Only the Freshest Stem Cells Will Do

08/16/2009 05:12 am ET | Updated May 25, 2011

Despite new guidelines issued by the National Institutes of Health, few researchers are keen on creating new stem cell lines due both to the expense and the continuing ban on spending federal dollars to do so. It can cost millions simply to derive the lines. Factor in the cost of tending to and distributing them, and we're talking real money.

In 2001, in an anti-science era, President Bush limited federal funding to studies involving fewer than the two dozen lines already in existence. Early in his administration, President Obama lifted most of the limitations, provided that the couple hundred lines already in labs meet certain ethical standards. Among them are that they be leftover, garbage-bound embryos from somebody's IVF treatment and that those somebodies give full consent before federal dollars are put toward altering their path of destruction. Neither Congress nor President Obama have made any moves to lift the ban on using federal funds to create new lines and the revamped NIH regulations impact that ban not one bit.

As it stands, even with the new regulations, scientists can only use NIH money to study cell lines that somebody else paid to create. Again, the fact that new embryos would be fated for destruction delegitimizes them, even if on their way to total dismemberment they provided crucial and otherwise intangible cures (via cell-based therapies) for Parkinson's, Alzheimer's, spinal cord injuries, burns, heart disease, stroke, rheumatoid arthritis, burns or diabetes.

Right now, thanks to voters who see the value of spending billions of dollars to increase the kind of research President Bush restricted, California is the source for the vast majority of new lines. Critics wonder why we need new lines now that President Obama has lifted the restrictions. But, as experts are finding, and as I postulate in a piece in the current issue of Brain, Child, frozen embryos accumulate damage when stored for an extended period of time. Some experts liken it to errors and fragmentation accumulating on a hard drive. In a shout out to the hominess that has overtaken my life since the success of my repeated rounds of IVF, I liken it to the off and dusty taste of waffles that languish in the freezer. In any case, frozen embryos, like waffles or fish or my epidermis or my old Dell, are only good for so long. You can't just keep them in the freezer forever with the assumption that, once you need them, you can simply scrape off the loam, pop them in the dish, and reap their full benefit.

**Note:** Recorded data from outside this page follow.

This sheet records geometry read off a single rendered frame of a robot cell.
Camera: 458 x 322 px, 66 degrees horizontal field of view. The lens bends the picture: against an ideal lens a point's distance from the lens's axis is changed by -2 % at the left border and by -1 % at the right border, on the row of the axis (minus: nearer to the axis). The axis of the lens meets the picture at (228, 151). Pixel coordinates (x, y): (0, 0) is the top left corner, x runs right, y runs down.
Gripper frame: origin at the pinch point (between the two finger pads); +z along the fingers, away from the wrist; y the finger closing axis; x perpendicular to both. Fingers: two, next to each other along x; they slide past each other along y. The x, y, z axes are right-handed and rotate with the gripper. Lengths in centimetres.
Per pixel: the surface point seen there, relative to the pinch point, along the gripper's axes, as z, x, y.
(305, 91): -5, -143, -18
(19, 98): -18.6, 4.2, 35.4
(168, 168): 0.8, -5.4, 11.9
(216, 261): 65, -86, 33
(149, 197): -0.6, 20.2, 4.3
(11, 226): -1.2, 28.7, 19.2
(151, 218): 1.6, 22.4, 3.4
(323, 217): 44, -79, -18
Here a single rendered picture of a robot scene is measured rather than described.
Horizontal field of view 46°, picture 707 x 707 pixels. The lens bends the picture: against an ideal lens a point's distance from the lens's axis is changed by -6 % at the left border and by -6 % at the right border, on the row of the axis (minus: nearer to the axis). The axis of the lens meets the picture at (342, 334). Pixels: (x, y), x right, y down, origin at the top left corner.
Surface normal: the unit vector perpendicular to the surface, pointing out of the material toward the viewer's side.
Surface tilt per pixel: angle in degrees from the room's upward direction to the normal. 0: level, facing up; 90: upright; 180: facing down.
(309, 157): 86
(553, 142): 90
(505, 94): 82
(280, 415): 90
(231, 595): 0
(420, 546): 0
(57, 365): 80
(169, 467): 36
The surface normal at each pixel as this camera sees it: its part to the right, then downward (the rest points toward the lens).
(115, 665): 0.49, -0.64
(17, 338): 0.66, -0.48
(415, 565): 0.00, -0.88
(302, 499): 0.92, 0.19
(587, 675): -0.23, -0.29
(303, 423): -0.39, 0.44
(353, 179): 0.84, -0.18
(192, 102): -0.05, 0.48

Like others who recognize the potential benefit of creating new embryo lines for the sake of science, and those who believed President Obama when he promised to move us into a pro-science era, I believe it is time for Congress and President Obama to put money towards their statements and, if not underwriting the creation of new lines, to give tax breaks or some other credit to those who will. The current status -- allowing studies to be financed, but not allowing federal dollars to be spent on the right materials to study -- is silly and wasteful. I would also urge our elected officials to once more consider how destroying mere cell clusters, potential potential people as opposed to actual or even potential people, worse than turning our backs on the thousands of living, breathing human beings in need of a cure for their debilitating diseases.